By Sethuraman N R and Aditya Kalra
BENGALURU (Reuters) -India's Adani Group is considering independent evaluation of issues relating to legal compliance, related party transactions and internal controls following a U.S. short-seller's critical report on its businesses, disclosures showed on Tuesday.
The group, led by billionaire Gautam Adani, has been roiled by days of market turmoil after Hindenburg Research on Jan. 24 alleged it had engaged in stock manipulation and used tax havens. It also said the group had unsustainable debt.
Adani Group has denied the allegations, saying it complies with all laws and has made necessary disclosures over time. Nonetheless, investors dumped its shares as concerns of financial contagion grew.
The quarterly earnings disclosures of three Adani units -- Adani Green Energy, Adani Ports and Special Economic Zone and Ambuja Cements -- noted that a short seller had alleged "certain issues against some" Adani group entities, saying for the first time they may be looked into.
"The management of Adani group entities are evaluating an independent assessment, basis the requisite corporate approvals, to look into the issues and compliance of applicable laws and regulations, transaction specific issues," Adani Green said in its quarterly earnings filing, without describing the issues.
While Ambuja's filing was similar, Adani Ports said it would evaluate an independent assessment on the matter, if required.
The disclosure comes as shares of Adani Group rallied on Tuesday, a day after it prepaid some loans, bringing relief to investors that have seen $113.6 billion wiped off the conglomerate's market value since the Hindenburg Research report two weeks ago.
The crisis is one of the biggest reputational challenges for 60-year-old Adani, whose fortunes surged in recent years along with his stock prices, before the Hindenburg jolt.

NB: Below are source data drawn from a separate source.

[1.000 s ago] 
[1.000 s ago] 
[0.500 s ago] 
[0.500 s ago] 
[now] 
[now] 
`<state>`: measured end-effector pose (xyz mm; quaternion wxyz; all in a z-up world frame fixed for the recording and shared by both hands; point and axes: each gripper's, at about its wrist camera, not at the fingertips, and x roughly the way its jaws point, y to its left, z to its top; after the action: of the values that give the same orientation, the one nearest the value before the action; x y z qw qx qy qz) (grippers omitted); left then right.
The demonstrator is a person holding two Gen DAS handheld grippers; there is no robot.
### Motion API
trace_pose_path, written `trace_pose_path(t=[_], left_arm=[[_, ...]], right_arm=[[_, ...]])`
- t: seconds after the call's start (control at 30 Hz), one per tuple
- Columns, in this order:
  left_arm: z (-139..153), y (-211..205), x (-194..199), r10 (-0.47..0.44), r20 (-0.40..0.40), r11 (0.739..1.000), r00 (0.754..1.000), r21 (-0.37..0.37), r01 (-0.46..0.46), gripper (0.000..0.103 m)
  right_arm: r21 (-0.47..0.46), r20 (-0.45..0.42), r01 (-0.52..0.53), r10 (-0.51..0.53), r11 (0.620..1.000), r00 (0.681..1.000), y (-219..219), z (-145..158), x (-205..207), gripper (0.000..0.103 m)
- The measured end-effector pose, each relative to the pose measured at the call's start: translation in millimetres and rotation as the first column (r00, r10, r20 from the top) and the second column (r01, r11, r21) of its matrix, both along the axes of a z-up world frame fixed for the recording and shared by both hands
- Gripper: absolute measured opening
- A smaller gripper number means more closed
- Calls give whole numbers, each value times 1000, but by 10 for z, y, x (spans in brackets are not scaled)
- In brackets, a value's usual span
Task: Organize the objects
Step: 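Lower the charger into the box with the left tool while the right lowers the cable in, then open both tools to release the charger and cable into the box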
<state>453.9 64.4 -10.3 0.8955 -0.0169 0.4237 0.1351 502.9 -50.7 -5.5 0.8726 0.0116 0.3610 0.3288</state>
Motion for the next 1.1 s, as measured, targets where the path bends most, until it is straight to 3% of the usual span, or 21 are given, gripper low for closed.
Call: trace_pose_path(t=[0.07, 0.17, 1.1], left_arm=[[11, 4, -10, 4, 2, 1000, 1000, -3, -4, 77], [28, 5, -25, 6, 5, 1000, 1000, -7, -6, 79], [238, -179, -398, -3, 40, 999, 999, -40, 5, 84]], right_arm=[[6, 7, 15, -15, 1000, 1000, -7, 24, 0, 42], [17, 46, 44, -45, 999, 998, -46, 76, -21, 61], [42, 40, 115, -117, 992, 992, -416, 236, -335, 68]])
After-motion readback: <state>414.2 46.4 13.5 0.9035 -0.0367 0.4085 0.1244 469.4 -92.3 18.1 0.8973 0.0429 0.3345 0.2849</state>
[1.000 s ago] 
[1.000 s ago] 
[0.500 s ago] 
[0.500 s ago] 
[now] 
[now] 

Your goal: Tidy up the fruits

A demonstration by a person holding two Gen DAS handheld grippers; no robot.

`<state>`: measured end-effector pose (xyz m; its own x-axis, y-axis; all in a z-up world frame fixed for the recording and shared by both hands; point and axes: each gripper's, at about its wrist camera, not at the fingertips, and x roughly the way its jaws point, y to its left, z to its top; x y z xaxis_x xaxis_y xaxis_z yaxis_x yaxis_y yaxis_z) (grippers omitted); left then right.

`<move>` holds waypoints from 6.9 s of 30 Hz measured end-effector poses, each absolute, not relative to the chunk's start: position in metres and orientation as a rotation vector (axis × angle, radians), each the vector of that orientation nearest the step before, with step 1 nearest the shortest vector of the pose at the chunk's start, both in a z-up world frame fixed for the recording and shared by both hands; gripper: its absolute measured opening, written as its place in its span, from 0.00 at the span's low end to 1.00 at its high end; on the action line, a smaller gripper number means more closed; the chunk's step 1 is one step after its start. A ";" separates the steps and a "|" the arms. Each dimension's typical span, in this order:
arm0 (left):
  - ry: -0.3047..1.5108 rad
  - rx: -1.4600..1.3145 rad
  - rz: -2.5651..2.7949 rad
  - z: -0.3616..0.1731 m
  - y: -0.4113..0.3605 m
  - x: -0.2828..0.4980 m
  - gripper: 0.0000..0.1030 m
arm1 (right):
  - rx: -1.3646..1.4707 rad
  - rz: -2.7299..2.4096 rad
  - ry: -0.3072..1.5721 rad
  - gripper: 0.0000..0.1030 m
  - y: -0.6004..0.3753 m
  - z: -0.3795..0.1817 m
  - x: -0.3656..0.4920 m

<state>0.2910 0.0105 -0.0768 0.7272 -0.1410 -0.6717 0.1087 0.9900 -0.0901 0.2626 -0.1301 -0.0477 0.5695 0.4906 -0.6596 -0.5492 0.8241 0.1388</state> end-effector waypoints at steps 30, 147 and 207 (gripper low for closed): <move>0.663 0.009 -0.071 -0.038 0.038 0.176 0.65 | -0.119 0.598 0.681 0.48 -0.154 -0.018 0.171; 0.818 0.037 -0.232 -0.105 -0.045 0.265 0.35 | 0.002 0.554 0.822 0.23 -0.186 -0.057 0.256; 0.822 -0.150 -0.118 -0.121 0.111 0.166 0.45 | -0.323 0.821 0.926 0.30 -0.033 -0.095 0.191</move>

In a major setback for the billionaire, the market rout also forced him to shelve a key $2.5 billion share sale last week.
Moody's (NYSE:MCO) rating agency has warned the share-price plunge could hit the group's ability to raise capital, while India's central bank has started checking on lenders' exposure to it.
On Monday, Adani Group said it would pre-pay $1.11 billion of loans on shares. Separately, JPMorgan (NYSE:JPM) on Tuesday said the group companies were still eligible for inclusion in the bank's bond indexes.
The group's flagship company Adani Enterprises Ltd closed up 14.6% on Tuesday, still around half the level seen before the Hindenburg report was released.
Adani Enterprises' recovery from its lows has attracted a lot of traders to the stock, said Ambareesh Baliga, a Mumbai-based independent market analyst.
"Monday's announcement of them able to close over $1 billion loans also worked in their favor. Fundamentally speaking, looking at the issues which are there, the stock is still quite expensive," he said.
The cumulative losses of Adani group's seven listed companies still stand at $109 billion despite Adani Ports also gaining 1.4% on Tuesday and Adani Wilmar adding 5%.
Adani Green, Adani Total Gas Ltd and Adani Power, all however ended 5% lower.
After hundreds of members of India's main opposition Congress party took to the streets on Monday pressing for a probe into Hindenburg's allegations, dozens of activists from its youth wing gathered outside the Life Insurance Corporation's office in New Delhi on Tuesday, carrying posters questioning why investigating agencies have remained silent.
Many Adani group companies report results this week. Adani Ports posted a lower quarterly profit on Tuesday as foreign exchange losses soared, and said it would pay back 50 billion rupees ($605 million) - or 13% of its net debt - in the new fiscal year from April.
Adani Green reported a more than two-fold jump in quarterly profit.